So the City launched an ad campaign, and boy, did it get people talking. A baby sleeping next to a butcher knife. How shocking! How provocative! Yes, said the Mayor, we know it’s raw, but we’ve got to get the message out.

And the message is … Pay no attention to the truth behind the curtain. The fact that over 85% of infant deaths in Milwaukee are caused by substandard (or no) medical care in just a handful of zip codes is unimportant when you can see that we lumped three factors (SIDS, suffocation and overlay) into one generic number we like to call “18% of infant deaths are caused by co-sleeping!” So call the City and get your free Pack ‘n Play right now, or the death of your child will be on your head alone.

It’s disgusting, really. The City of Milwaukee ought to be ashamed of itself for preying on the fears of parents everywhere. This is reactionary at best, an intentional red herring of the most despicable kind at worst.

Milwaukee's co-sleeping red herring

Your baby safely sleeping with you can be just as dangerous.
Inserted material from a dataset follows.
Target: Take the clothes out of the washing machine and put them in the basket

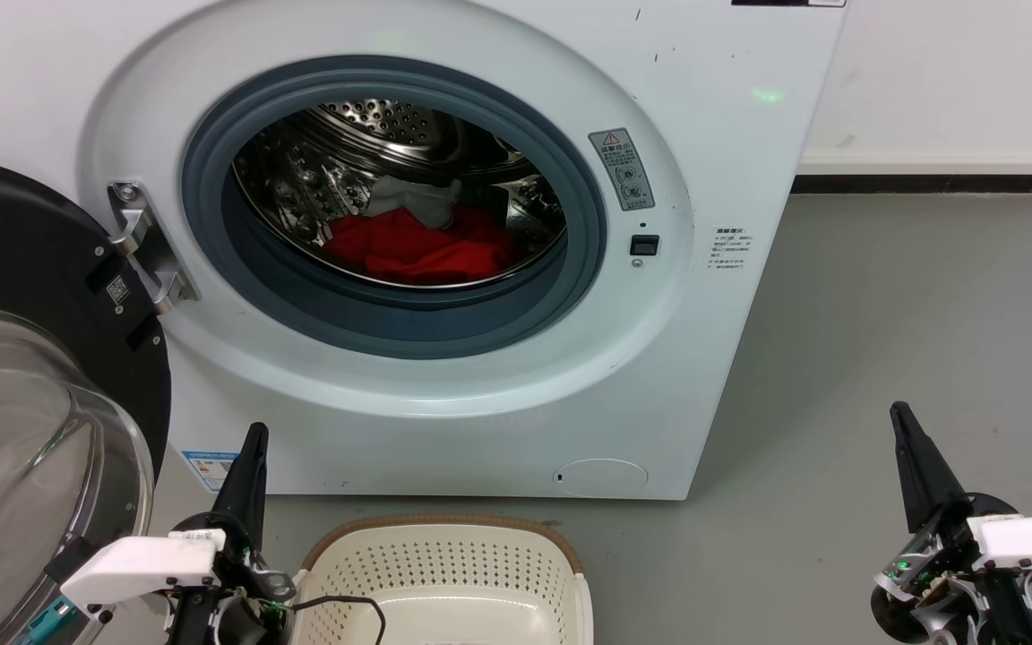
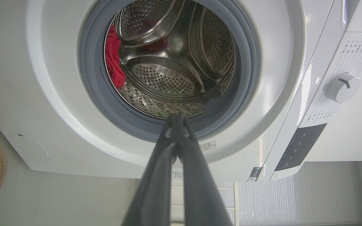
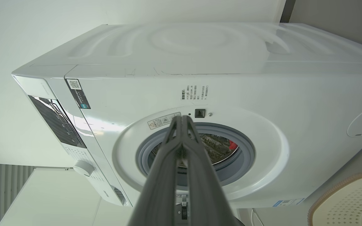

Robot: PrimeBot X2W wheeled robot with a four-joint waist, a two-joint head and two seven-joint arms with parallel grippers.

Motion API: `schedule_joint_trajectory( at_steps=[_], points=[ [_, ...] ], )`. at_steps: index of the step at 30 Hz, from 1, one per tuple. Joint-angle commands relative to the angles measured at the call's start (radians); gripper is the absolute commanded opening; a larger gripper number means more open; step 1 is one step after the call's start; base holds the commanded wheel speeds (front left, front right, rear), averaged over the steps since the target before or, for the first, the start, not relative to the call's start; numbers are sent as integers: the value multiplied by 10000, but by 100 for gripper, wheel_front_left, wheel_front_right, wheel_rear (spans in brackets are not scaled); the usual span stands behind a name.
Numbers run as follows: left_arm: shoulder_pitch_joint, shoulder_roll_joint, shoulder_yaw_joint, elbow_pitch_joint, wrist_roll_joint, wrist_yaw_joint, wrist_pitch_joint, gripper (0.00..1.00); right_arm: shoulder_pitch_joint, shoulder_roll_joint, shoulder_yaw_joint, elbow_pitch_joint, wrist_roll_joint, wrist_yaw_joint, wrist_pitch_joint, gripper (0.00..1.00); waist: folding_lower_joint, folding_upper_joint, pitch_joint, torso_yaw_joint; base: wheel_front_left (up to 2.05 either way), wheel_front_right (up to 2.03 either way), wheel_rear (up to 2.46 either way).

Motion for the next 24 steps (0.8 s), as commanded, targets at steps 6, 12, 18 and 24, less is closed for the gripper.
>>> schedule_joint_trajectory(
  at_steps=[6, 12, 18, 24],
  points=[
    [-59, 2, 12, -7, -12, -24, 8, 0, -133, 34, 5, 12, -62, 0, -24, 0, 0, 0, 0, 0, 0, 0, 0],
    [-59, 2, 12, -7, -12, -24, 8, 0, -133, 34, 5, 12, -62, 0, -24, 0, 0, 0, 0, 0, 0, 0, 0],
    [-59, 2, 12, -7, -12, -24, 8, 0, -134, 34, 5, 12, -62, 0, -22, 0, 0, 0, 0, 0, 0, 0, 0],
    [12, -4, -7, 28, 5, 2, -4, 100, 17, 0, 1, 16, -1, 2, -7, 100, 0, 0, 0, 0, 0, 0, 0]
  ],
)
Personally, Tom, I like you a lot. You’re a smart man with a good heart, if not always the strongest will of your own, and I hope we still chat at the grocery store after you read today’s Bad Democrat. But this is really over the top. You know the answer isn’t free cribs and butcher knives, but ready access to quality health care and an across-the-board increase in prosperity you don’t have a snowball’s chance in hell of effecting any time soon, through little fault of your own. Besides, people are going to sleep with their kids if they’re so inclined, and that’s simply not going to change, no matter how many pull-quote “testimonials” to the contrary you pepper into that report of yours.

You want to help? Do something meaningful with MPS. Find a way to make your budget work without cutting vital services. Muzzle the bickering on the Common Council floor. Heck, solve world hunger while you’re at it. But for god’s sake, man, pull those ads.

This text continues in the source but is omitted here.